EXERCISE REQUIREMENTS = Everything in the records must be reproduced exactly, except for the pictures.

++++++++++++++++++++

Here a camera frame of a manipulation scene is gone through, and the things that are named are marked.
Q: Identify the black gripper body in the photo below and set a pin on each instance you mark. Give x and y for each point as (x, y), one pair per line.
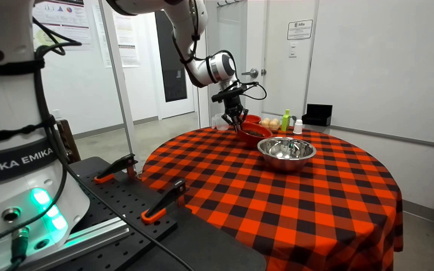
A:
(236, 105)

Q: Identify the dark coffee beans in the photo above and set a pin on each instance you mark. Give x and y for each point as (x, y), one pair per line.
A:
(255, 134)

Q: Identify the small red bowl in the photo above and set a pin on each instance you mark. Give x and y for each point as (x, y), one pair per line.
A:
(257, 143)

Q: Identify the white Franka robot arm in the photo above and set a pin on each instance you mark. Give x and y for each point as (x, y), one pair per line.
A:
(7, 99)

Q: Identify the large red bowl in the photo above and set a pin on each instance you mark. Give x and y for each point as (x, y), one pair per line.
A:
(254, 119)

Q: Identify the silver metal bowl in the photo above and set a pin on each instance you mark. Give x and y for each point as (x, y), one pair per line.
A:
(287, 150)

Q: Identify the eggs in carton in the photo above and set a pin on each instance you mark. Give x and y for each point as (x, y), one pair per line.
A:
(270, 123)

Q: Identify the small green bottle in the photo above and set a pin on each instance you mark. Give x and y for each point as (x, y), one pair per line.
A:
(285, 120)

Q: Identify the small white bottle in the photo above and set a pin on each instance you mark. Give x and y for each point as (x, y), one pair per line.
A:
(299, 126)

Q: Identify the white door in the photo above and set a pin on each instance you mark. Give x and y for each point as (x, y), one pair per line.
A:
(255, 39)

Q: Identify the orange black checked tablecloth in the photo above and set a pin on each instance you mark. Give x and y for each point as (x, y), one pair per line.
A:
(278, 210)

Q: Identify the black orange clamp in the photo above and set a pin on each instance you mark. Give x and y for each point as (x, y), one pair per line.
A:
(120, 165)
(165, 200)

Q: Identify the black perforated mounting table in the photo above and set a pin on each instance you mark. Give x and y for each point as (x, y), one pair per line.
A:
(202, 245)

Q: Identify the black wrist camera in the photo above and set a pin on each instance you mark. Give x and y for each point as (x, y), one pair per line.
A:
(233, 90)

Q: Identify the black wall holder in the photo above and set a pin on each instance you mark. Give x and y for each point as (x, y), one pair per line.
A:
(319, 114)

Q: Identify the white light switch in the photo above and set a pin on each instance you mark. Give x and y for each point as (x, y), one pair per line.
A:
(293, 51)

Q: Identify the white wall sign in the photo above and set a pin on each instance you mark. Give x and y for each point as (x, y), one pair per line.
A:
(300, 30)

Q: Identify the grey metal post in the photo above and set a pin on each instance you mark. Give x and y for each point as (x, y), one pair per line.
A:
(120, 79)

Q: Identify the large wall whiteboard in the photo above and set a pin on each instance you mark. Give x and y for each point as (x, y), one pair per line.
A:
(388, 60)

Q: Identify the printed wall poster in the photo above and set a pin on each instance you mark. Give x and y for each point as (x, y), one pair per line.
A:
(64, 12)

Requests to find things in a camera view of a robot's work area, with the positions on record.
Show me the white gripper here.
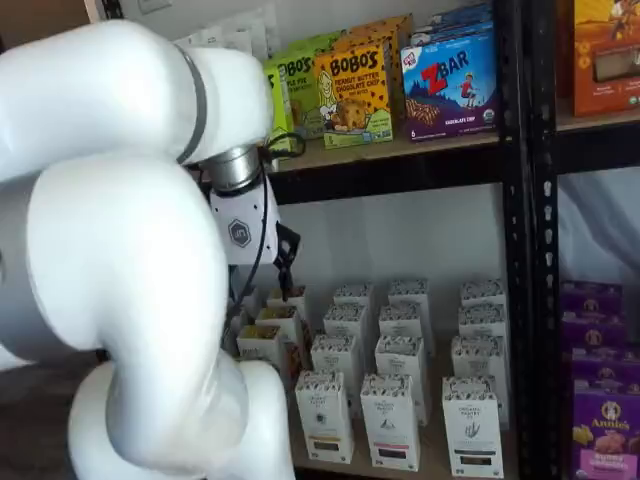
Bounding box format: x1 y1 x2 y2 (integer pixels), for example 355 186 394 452
208 175 303 302

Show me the white box yellow strip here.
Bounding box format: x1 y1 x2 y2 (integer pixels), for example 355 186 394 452
294 370 356 465
323 303 371 361
333 283 376 326
310 333 362 419

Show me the yellow white food box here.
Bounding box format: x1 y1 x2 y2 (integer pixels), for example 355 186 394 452
254 305 304 347
267 285 309 321
235 324 289 377

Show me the white box pink strip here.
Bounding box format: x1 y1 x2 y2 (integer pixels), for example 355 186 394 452
388 278 431 314
378 303 434 351
360 373 422 472
374 333 432 426

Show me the orange Bobo's box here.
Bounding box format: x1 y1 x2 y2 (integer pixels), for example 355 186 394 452
349 13 415 51
332 28 402 139
313 42 395 151

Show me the white box dark strip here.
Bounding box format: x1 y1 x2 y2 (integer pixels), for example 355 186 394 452
457 303 509 346
441 375 504 479
450 334 510 431
459 279 507 312

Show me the black metal shelf rack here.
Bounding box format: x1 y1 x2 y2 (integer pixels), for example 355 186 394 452
522 0 640 480
99 0 531 480

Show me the blue Zbar box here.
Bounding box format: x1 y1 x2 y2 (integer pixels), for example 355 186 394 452
417 1 496 31
399 31 501 144
410 19 496 51

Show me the purple Annie's box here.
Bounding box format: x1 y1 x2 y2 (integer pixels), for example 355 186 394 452
569 343 640 389
571 378 640 480
561 311 631 352
559 280 624 319

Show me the orange cereal box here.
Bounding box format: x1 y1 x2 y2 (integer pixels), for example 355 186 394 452
557 0 640 119

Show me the Purely Elizabeth granola bag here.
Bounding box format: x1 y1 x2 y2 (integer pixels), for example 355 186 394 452
221 12 267 65
248 1 279 60
198 23 230 53

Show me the white fabric sheet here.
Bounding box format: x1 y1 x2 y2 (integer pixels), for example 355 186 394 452
556 166 640 284

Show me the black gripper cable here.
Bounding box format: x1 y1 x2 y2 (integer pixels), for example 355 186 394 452
222 130 307 341

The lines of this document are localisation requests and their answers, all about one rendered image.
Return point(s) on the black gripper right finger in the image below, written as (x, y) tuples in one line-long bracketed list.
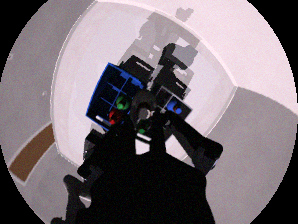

++++++++++++++++++++

TASK OUTPUT =
Here a camera frame of a manipulation scene is gone through, and the things that are named are marked.
Q: Identify the black gripper body in the photo below and set a pin on each instance you mark. Give x and y for each point as (x, y), one pair per line.
A:
(236, 105)

Q: Identify the dark coffee beans in the photo above and set a pin on each instance you mark. Give x and y for each point as (x, y), one pair per line.
A:
(255, 134)

Q: Identify the small red bowl in the photo above and set a pin on each instance you mark. Give x and y for each point as (x, y), one pair per line.
A:
(257, 143)

Q: Identify the white Franka robot arm in the photo above and set a pin on each instance you mark. Give x and y for each point as (x, y), one pair per line.
A:
(7, 99)

Q: Identify the large red bowl in the photo above and set a pin on each instance you mark. Give x and y for each point as (x, y), one pair per line.
A:
(254, 119)

Q: Identify the silver metal bowl in the photo above and set a pin on each instance you mark. Give x and y for each point as (x, y), one pair per line.
A:
(287, 150)

Q: Identify the eggs in carton in the photo above and set a pin on each instance you mark. Give x and y for each point as (x, y), one pair per line.
A:
(270, 123)

Q: Identify the small green bottle in the photo above and set a pin on each instance you mark. Give x and y for each point as (x, y), one pair per line.
A:
(285, 120)

Q: Identify the small white bottle in the photo above and set a pin on each instance you mark. Give x and y for each point as (x, y), one pair per line.
A:
(299, 126)

Q: Identify the white door in the photo above and set a pin on each instance you mark. Give x and y for each point as (x, y), one pair per line.
A:
(255, 39)

Q: Identify the orange black checked tablecloth in the photo above and set a pin on each instance you mark. Give x and y for each point as (x, y), one pair per line.
A:
(278, 210)

Q: Identify the black orange clamp in the photo above and set a pin on each instance you mark. Give x and y for each point as (x, y), one pair per line.
A:
(120, 165)
(165, 200)

Q: Identify the black perforated mounting table in the photo above and set a pin on each instance you mark. Give x and y for each point as (x, y), one pair per line.
A:
(202, 245)

Q: Identify the black wrist camera in the photo above and set a pin on each instance you mark. Give x and y for each point as (x, y), one pair per line.
A:
(233, 90)

Q: Identify the black wall holder in the photo above and set a pin on each instance you mark. Give x and y for each point as (x, y), one pair per line.
A:
(319, 114)

Q: Identify the white light switch in the photo above and set a pin on each instance you mark. Give x and y for each point as (x, y), one pair per line.
A:
(293, 51)

Q: Identify the white wall sign in the photo above and set a pin on each instance you mark. Give x and y for each point as (x, y), one pair per line.
A:
(300, 30)

Q: Identify the grey metal post in the photo above and set a pin on each instance you mark. Give x and y for each point as (x, y), one pair per line.
A:
(120, 79)

Q: Identify the large wall whiteboard in the photo above and set a pin on each instance you mark. Give x and y for each point as (x, y), one pair per line.
A:
(388, 60)

Q: Identify the printed wall poster in the photo above and set a pin on each instance you mark. Give x and y for each point as (x, y), one pair per line.
A:
(64, 12)

Requests to find things in a camera view of a robot's work area, with the positions on record.
Show me the white gripper here.
Bounding box format: x1 y1 x2 y2 (integer pixels), for example 355 186 394 452
208 175 303 302

Show me the white box yellow strip here.
Bounding box format: x1 y1 x2 y2 (integer pixels), for example 355 186 394 452
294 370 356 465
323 303 371 361
333 283 376 326
310 333 362 419

Show me the yellow white food box here.
Bounding box format: x1 y1 x2 y2 (integer pixels), for example 355 186 394 452
254 305 304 347
267 285 309 321
235 324 289 377

Show me the white box pink strip here.
Bounding box format: x1 y1 x2 y2 (integer pixels), for example 355 186 394 452
388 278 431 314
378 303 434 351
360 373 422 472
374 333 432 426

Show me the orange Bobo's box here.
Bounding box format: x1 y1 x2 y2 (integer pixels), for example 355 186 394 452
349 13 415 51
332 28 402 139
313 42 395 151

Show me the white box dark strip here.
Bounding box format: x1 y1 x2 y2 (integer pixels), for example 355 186 394 452
457 303 509 346
441 375 504 479
450 334 510 431
459 279 507 312

Show me the black metal shelf rack here.
Bounding box format: x1 y1 x2 y2 (integer pixels), for example 355 186 394 452
522 0 640 480
99 0 531 480

Show me the blue Zbar box here.
Bounding box format: x1 y1 x2 y2 (integer pixels), for example 355 186 394 452
417 1 496 31
399 31 501 144
410 19 496 51

Show me the purple Annie's box here.
Bounding box format: x1 y1 x2 y2 (integer pixels), for example 355 186 394 452
569 343 640 389
571 378 640 480
561 311 631 352
559 280 624 319

Show me the orange cereal box here.
Bounding box format: x1 y1 x2 y2 (integer pixels), for example 355 186 394 452
557 0 640 119

Show me the Purely Elizabeth granola bag here.
Bounding box format: x1 y1 x2 y2 (integer pixels), for example 355 186 394 452
221 12 267 65
248 1 279 60
198 23 230 53

Show me the white fabric sheet here.
Bounding box format: x1 y1 x2 y2 (integer pixels), for example 355 186 394 452
556 166 640 284

Show me the black gripper cable here.
Bounding box format: x1 y1 x2 y2 (integer pixels), for example 355 186 394 452
222 130 307 341

The lines of this document are localisation requests and their answers, all about one rendered image.
Return point(s) on the black gripper right finger in the image below, written as (x, y) tuples in one line-long bracketed list.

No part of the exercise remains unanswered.